PROBLEM DESCRIPTION
Return exactly the span of lines in the following data that opens with the line containing "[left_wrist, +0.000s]" and closes with the line containing "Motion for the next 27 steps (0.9". Include nothing else.

────────────────────

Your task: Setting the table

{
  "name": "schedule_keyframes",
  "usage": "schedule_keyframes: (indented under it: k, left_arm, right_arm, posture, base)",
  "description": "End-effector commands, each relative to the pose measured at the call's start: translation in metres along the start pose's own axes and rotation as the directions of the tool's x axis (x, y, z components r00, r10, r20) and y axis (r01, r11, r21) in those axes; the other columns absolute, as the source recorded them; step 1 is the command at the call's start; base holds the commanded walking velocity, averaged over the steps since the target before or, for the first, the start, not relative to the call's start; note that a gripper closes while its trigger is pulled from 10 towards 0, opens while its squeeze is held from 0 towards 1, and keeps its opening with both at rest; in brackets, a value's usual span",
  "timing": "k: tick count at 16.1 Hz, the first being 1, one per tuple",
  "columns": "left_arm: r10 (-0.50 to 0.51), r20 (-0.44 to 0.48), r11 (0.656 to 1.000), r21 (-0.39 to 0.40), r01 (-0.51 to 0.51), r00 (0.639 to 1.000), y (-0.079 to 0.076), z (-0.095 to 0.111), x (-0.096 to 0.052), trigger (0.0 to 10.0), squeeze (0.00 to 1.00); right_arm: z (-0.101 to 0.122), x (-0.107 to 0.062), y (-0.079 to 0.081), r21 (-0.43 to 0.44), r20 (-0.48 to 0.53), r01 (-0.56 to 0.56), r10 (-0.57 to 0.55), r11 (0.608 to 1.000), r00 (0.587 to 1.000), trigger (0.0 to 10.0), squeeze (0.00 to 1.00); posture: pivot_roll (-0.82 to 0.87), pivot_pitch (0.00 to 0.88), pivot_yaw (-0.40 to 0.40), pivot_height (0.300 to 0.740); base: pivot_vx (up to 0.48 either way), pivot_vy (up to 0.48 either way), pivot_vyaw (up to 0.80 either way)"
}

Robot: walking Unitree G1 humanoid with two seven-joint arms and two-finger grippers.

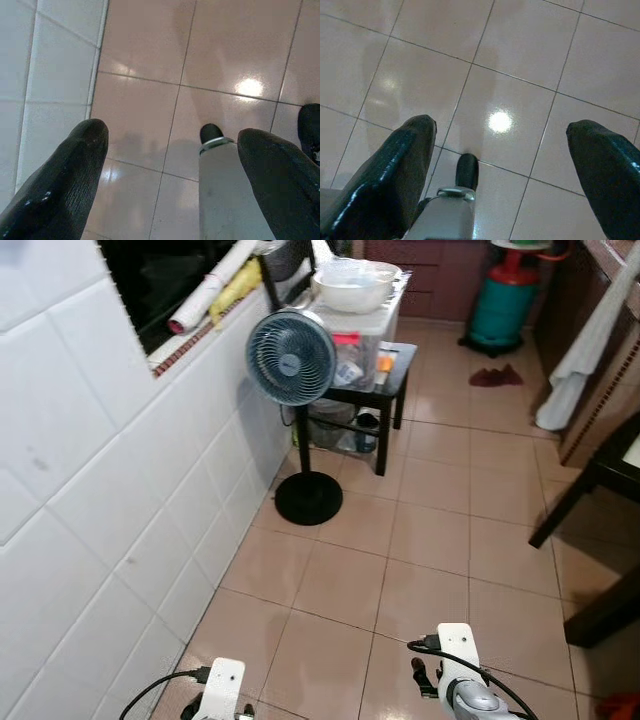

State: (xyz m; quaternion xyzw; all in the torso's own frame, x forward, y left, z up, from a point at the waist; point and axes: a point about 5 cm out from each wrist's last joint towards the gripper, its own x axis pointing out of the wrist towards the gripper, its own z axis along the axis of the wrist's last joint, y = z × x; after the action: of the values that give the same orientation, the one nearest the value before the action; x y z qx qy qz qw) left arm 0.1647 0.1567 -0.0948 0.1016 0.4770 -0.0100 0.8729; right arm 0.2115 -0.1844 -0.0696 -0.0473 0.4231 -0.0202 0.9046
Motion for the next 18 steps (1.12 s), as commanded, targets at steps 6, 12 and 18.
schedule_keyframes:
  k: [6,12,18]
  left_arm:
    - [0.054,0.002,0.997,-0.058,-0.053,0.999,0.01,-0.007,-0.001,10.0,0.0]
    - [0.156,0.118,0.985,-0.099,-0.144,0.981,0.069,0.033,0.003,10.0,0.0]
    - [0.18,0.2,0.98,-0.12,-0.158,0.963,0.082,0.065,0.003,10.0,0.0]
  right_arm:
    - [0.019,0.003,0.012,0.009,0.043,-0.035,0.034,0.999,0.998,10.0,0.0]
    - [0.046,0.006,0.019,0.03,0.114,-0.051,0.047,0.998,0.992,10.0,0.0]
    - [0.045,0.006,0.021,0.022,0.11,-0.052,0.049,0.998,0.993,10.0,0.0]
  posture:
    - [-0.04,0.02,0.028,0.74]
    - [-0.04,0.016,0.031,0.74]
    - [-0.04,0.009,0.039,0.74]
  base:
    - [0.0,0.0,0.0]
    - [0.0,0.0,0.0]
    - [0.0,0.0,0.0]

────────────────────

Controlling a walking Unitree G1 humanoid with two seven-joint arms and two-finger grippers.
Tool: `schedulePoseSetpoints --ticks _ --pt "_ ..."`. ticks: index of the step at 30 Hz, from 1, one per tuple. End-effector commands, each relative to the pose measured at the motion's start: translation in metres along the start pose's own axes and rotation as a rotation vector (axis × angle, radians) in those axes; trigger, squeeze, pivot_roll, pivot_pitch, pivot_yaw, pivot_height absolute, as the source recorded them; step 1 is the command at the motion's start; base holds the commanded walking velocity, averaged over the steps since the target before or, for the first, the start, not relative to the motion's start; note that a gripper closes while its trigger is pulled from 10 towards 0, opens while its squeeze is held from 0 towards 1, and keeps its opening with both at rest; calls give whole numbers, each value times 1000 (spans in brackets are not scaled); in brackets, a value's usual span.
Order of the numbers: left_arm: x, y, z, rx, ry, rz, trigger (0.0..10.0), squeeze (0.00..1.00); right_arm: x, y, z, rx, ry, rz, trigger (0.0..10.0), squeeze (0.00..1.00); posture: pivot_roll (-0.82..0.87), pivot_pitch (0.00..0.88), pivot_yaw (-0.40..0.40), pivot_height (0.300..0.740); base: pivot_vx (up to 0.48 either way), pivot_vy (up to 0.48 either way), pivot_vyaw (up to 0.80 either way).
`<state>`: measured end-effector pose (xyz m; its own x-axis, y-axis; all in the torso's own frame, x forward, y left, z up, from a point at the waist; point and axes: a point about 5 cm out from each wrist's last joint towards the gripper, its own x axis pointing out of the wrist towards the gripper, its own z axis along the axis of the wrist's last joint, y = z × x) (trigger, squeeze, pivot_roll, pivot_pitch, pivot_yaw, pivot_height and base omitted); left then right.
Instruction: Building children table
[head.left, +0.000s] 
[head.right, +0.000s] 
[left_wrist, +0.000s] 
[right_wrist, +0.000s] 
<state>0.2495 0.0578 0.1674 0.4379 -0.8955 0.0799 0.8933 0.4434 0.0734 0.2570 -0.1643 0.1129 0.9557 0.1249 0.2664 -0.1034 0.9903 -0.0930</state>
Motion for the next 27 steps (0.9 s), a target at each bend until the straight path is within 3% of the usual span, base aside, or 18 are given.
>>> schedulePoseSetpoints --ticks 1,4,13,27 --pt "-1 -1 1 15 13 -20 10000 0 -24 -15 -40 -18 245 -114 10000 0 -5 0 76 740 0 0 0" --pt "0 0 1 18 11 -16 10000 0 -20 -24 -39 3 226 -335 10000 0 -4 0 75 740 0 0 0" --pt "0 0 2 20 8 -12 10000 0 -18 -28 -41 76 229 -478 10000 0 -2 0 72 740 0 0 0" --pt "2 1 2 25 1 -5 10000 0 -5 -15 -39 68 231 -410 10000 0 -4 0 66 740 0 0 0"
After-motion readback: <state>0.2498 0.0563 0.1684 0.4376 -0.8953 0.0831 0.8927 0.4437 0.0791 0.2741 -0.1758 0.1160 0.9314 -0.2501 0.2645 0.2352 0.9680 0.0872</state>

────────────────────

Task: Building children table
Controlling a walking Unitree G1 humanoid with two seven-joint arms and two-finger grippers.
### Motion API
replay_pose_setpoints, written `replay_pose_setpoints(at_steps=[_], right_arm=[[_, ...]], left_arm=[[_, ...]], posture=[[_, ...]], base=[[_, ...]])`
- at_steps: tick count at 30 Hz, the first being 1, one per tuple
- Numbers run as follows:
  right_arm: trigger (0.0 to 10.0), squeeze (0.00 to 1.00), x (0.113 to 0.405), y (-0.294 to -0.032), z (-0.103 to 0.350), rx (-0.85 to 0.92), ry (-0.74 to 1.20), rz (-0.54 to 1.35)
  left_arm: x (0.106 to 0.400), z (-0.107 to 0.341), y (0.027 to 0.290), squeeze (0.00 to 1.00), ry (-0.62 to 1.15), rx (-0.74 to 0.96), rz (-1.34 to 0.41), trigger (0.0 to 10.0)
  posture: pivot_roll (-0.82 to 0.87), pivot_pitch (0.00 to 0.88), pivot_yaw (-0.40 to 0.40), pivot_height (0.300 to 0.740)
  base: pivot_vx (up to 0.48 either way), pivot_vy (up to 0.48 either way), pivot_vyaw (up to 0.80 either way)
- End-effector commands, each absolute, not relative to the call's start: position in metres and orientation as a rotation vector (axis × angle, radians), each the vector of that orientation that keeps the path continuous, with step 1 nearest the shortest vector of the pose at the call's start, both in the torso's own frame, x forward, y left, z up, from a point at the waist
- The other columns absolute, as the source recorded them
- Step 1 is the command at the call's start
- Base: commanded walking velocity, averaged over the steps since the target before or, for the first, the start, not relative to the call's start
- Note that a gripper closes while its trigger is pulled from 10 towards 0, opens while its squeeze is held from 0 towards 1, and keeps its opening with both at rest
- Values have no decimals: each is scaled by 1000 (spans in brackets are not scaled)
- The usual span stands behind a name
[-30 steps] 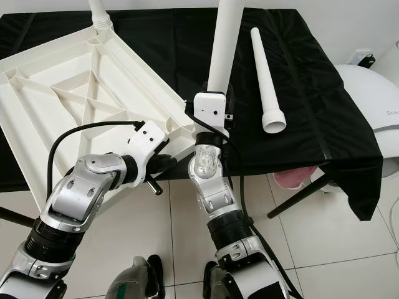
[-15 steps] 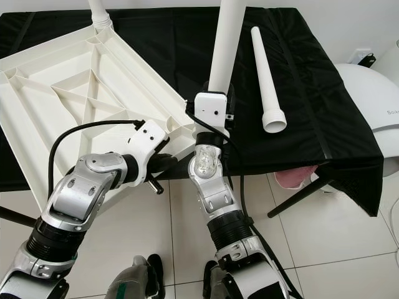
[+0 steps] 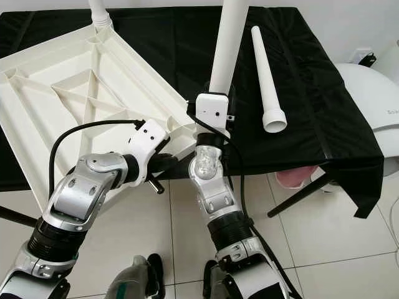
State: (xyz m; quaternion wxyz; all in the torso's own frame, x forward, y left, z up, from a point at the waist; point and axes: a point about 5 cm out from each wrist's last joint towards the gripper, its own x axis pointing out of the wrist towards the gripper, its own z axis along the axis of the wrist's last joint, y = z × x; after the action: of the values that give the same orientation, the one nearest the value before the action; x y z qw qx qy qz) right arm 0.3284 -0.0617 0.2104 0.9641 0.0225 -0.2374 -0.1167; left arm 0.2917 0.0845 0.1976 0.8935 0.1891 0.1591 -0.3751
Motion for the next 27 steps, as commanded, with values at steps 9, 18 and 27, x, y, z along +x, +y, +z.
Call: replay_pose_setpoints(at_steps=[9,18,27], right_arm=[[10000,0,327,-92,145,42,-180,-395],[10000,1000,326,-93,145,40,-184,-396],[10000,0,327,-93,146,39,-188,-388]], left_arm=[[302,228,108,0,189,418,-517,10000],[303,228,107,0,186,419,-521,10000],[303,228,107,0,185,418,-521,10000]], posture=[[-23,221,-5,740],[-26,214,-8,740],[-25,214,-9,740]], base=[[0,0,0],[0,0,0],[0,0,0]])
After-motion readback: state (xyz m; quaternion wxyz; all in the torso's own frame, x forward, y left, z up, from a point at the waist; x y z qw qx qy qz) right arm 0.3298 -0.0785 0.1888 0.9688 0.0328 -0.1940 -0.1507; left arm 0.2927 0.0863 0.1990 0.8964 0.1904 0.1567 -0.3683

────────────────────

ANSWER BOX
[left_wrist, +0.000s] 
[right_wrist, +0.000s] 
<state>0.2495 0.0578 0.1674 0.4379 -0.8955 0.0799 0.8933 0.4434 0.0734 0.2570 -0.1643 0.1129 0.9557 0.1249 0.2664 -0.1034 0.9903 -0.0930</state>
Motion for the next 27 steps (0.9 s), a target at each bend until the straight path is within 3% of the usual span, base aside, or 18 are given.

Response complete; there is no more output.